My state has this. No fault for everything except alimony. The system in application is horrible.
_Posted via Mobile Device_


----------



## Mr Blunt (Jul 18, 2012)

> Traditional Wedding Vows 1
> I, (name), take you (name), to be my (wife/husband), to have and to hold from this day forward, for better or for worse, for richer, for poorer, in sickness and in health, to love and to cherish; from this day forward until death do us part.


Almost all wedding vows that I have heard of have a variation of the above but all include LOVE.

Love in a marriage absolutely includes loyalty, trust, and commitment. So if that love is shattered by infidelity why does the state NOT allow that brutal violation of love to be a factor in a divorce case?

The state under its current positions have no bearing on a love relationship so therefore the state should stay out of marriage relationships. Also, the state’s divorce laws are unjust because they omit any violations of love to be a factor in the distribution of assets and custody. Because love is the main factor in keeping a relationship together, a serious violation of that love should be taken into consideration in assets and custody.

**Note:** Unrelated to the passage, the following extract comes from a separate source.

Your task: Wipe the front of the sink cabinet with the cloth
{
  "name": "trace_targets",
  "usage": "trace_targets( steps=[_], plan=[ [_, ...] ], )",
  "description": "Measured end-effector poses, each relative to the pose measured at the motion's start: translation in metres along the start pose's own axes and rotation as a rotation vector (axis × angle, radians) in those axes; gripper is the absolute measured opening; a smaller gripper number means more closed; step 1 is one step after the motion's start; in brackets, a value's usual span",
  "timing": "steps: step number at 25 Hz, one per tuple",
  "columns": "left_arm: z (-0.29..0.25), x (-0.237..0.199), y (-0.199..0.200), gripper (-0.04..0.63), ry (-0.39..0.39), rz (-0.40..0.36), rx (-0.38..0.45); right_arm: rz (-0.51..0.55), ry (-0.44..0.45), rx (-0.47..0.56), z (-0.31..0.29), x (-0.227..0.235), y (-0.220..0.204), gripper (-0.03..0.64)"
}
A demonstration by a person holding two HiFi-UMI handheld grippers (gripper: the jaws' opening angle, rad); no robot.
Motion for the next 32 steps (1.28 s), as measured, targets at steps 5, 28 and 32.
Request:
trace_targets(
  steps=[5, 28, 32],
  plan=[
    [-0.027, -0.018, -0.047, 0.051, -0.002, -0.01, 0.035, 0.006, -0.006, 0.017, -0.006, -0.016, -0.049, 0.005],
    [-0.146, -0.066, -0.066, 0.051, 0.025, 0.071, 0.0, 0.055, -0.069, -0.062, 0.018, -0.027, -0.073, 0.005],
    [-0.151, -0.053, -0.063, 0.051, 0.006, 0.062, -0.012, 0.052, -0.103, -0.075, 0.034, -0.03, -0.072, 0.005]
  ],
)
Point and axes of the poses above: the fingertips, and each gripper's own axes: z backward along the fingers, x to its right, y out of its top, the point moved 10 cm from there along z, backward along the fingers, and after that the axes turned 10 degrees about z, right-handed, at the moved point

If you are unmarried and later get married with a state marriage license, then your spouse violates the main factor of love in a relationship (Infidelity) and harms the whole family, and is without true remorse, do not come crying because you got screwed in your asset and custody decree by the state laws.* If you are unmarried you have a chance to get a much better set up in case of divorce than depending on the state’s divorce laws.*


----------



## Dogbert (Jan 10, 2015)

If there is no political pressure nor will to change marriage by having the State bow out of it, then men and women will simply shun marriage altogether. In fact that is already the case with the lower middle and poor classes which has been financially stung badly by divorce. The high risk simply does not make it an attractive option.

Only when it becomes a crisis, you'll see lawmakers scrambling like chickens with their heads cut off, to resolve the issue.


----------



## sidney2718 (Nov 2, 2013)

Dogbert said:


> Still I wonder how effective these were during the days of fault divorce.


Terrible. So bad that the rush to change to no-fault was like a crowd of mad bulls charging. Divorces took forever, the courts were clogged and lies were common.

An instance from my parent's life: Friends, for reasons not important here, needed to get divorced. This was in New York State. So they enlisted their friends to lie. My parents were among them. They claimed to have walked in on the wife cheating with another man. Other friends testified to the same sort of thing. Everyone was lying. The judge knew it, the lawyers knew it, and the witnesses knew it.

But it was the only way to get out of a marriage.

The basic problem was that to get a divorce one spouse had to be dragged through the mud in public. This was NOT a good thing.

The main result was that many folks just walked away from the marriage and pretended that they weren't married. And they started new families. This worked well too, except that they left themselves open to blackmail since adultery was a crime.

For all of its problems, today's divorces are much less costly and painful. There are always exceptions though.


----------



## sidney2718 (Nov 2, 2013)

honcho said:


> What vow did anybody take to get a marriage license really? Other than showing I'm not marrying a family member the ability to get one doesn't require anything other than paying a fee.
> _Posted via Mobile Device_


The license did not make you married. All it is is permission from the state to get married. To do that you needed a civil ceremony presided over by a licensed person.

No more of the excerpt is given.